BEGIN Available data

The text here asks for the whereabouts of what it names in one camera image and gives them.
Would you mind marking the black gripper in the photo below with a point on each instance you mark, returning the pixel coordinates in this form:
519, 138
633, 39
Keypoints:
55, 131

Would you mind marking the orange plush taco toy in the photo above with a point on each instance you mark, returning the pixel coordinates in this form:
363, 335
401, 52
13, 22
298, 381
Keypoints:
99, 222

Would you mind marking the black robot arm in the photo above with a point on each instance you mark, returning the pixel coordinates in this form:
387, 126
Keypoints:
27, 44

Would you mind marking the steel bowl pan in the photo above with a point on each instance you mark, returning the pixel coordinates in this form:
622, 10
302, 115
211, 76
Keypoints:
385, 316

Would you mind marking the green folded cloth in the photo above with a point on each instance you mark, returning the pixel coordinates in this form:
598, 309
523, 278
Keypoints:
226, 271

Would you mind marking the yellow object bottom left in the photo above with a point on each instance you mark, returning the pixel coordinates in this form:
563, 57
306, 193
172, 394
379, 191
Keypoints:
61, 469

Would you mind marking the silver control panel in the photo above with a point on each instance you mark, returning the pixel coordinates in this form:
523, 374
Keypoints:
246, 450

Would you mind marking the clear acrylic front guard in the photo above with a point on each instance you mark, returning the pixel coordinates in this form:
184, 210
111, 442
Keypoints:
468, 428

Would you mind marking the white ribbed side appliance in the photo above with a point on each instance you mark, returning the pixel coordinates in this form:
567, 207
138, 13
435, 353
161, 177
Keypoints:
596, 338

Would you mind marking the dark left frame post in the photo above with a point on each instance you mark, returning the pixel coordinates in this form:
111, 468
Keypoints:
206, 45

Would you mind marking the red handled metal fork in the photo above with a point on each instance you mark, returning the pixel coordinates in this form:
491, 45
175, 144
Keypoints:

END Available data

**Task item**
Copy each line of the listing that contains "black".

**Answer section**
Would you mind marking the black gripper in the photo below with a point on each instance you mark, returning the pixel coordinates in this form:
Would you mind marking the black robot arm in the photo above with a point on each instance you mark, returning the pixel coordinates in this form:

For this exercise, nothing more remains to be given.